A financial foundation is just like a house foundation, you can’t build it from the roof down. You need to build a foundation first.
Have you ever noticed that some people seem to have wealth flow to them? Yes, some professions tend to pay more than others, but in every field, those with the most wealth are the ones that have a legal financial foundation already in place.
This foundation is set up using an understanding of the legal strategies associated with wealth accumulation. Unfortunately, many people are “taken to the cleaners” by less-than-competent lawyers who fail to educate their clients.
The basic foundation of wealth consists of four legal tools. If you understand the tools and know how to use them, your chances for success are much better. If you and/or your parents don’t have the four tools already, it is time to get moving. It’s worth every effort you make and every dime you spend getting the foundation in place. Here’s a basic overview of the four tools:
Everyone needs a will. It is the basis of the financial foundation. Even if you have a revocable trust, you need a will. The will names the personal representative (the executor or executrix). A family member, who is geographically near the bulk of your estate, has good business sense, and can be fair with your heirs, is the person you are looking for. It is basically malpractice for the attorney to name himself or herself as the personal representative.
The will names the guardian for your minor children. If you have minor children or grandchildren, you had better see to it immediately that a guardian is named in the parent’s will. The will should put restrictions on the guardians. Most wills simply state, “John and Mary guardians to my minor children.” You can do better than that. Coach the judge in your will. It should read, “John and Mary; provided they raise the children in our family home where the children are living at the time of my death.” “John and Mary; provided they are still happily married and harmoniously living together.” “Grandma and grandpa; provided they have the health to take care of the kids.” “Grandma and Grandpa; provide they don’t sell the kids.” You get the picture.
If you already have a will and don’t have a living trust, you will have to get a new will which goes along with your living trust. It is called a “pour over will,” because it “pours” all of your property, not already in the trust, into the trust for ultimate distribution after your death. The living trust is the next part of the financial foundation.
Living Revocable Trust and the Financial Foundation
The living trust allows an estate to avoid probate, get twice the estate tax exclusion, and provide for a smooth transfer of property. It is definitely worth having for most families to build their financial foundation. Yes, there is a big argument in the legal profession between the standard will and probate guys and the living trust “hawkers.” I come down in favor of the living trust, but I think it is your decision. In my book Protecting Your Financial Future, I go through the pros and cons in detail. Frank Sinatra was called the “Chairman of the Board,” and he knew how to handle money. His living trust provided his estate with total privacy, much to the media’s chagrin. And on a $130+ million estate, the financial impact on the trust’s value was only a few hundred thousand dollars.

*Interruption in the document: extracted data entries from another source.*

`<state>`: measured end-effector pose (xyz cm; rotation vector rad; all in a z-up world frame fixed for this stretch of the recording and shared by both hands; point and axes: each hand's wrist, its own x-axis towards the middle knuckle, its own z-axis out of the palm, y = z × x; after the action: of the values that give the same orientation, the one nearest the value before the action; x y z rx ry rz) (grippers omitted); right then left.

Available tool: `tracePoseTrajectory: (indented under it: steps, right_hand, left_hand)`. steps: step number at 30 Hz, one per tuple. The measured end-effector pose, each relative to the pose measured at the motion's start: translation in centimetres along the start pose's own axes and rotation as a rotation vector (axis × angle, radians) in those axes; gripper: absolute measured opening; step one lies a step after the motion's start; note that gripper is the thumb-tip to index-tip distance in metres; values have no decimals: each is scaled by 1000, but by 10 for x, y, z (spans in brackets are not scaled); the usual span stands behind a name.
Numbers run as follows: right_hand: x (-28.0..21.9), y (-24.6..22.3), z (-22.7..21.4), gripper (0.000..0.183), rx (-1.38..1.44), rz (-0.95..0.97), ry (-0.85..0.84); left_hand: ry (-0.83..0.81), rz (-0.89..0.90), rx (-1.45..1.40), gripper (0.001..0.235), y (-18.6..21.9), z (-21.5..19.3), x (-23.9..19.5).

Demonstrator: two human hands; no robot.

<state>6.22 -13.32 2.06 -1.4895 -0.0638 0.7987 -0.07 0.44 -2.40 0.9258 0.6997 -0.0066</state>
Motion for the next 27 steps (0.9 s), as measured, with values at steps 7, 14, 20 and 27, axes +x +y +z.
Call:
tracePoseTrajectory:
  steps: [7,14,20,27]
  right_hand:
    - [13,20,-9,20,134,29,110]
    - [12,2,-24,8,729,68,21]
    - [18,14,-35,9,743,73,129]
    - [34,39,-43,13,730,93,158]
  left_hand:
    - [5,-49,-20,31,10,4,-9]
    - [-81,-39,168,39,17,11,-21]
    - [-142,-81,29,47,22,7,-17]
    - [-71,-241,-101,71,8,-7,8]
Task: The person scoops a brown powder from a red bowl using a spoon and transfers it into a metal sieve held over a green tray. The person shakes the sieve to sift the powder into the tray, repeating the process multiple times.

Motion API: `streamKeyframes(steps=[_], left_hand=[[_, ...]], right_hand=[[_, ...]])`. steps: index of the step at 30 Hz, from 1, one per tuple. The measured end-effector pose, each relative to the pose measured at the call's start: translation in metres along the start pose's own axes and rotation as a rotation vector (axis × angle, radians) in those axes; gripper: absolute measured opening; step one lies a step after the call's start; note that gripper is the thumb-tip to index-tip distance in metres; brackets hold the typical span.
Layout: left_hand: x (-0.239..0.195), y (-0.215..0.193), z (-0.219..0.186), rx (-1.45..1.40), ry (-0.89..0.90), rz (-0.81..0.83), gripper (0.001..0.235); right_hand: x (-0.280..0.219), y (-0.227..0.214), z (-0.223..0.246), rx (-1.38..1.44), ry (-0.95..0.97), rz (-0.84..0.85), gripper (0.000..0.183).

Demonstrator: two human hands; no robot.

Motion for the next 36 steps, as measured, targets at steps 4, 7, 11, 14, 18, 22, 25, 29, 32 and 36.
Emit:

The problem with the trusts is not with the trust, but the lawyer and user of the trust. The trust has to be maintained, and it has to “own” all of your estate. It isn’t hard to manage, but the lawyer never takes the time to teach you how to do the management, and you can’t afford to pay the lawyer to do it for you. As a result, a majority of people who get a living trust don’t get the benefits they could from the trust. The living trust will “overlap” with a durable power of attorney.
Durable Power of Attorney
Durable powers of attorney allow an individual to control the property of a person who is unable to control their own property. You know that people of all ages, not just old people, fall victim and are rendered unable to control their business life. A good living trust will have a provision that automatically lets a successor trustee manage trust property if you, acting as trustee, become incompetent. The durable power of attorney lets the person of your choice manage all of your other business affairs and keep your financial foundation in place when you can’t do it. Power doesn’t transfer from you until the criteria outlined in the document are met, and then there is an automatic transfer of power. This prevents messy court proceedings that are required to name a guardian/conservator for an incompetent individual.
The emotional and financial drain of a court proceeding when a family member has an accident or gets sick is the last thing the family needs at that time. The durable power of attorney prevents all of the legal problems and the destruction of the financial foundation at a time of crisis in the family, when a family member becomes incompetent.
Many powers of attorney include a section which addressed an individual’s instructions and desires for their health care. This is a durable power of attorney for health care, which appoints an “agent” and grants them power to interface with the medical industry. You may not have a hard time getting what you want in a hospital, but it will be very frustrating for your spouse or children if you are the one who suddenly becomes unable to direct your own medical care. The durable power of attorney for health care can be part of the document entitled durable power of attorney or it can be a separate document. It deals only with the medical treatment, not the right to die, which is addressed in a living will.
A living will directs the doctors to keep you alive or pull the plug. You need one and so does the rest of your family. The best place to get one is in your hospital. Hospitals give them away free, and the hospitals like to see their own document rather than the 30 page beautiful, very expensive document you get from your lawyer.
These four legal documents form the basic foundation for all wealthy people. They are always there. They are what I call the “basic tools of wealth.” Use them, and it will be worth every effort you make and every dime you spend.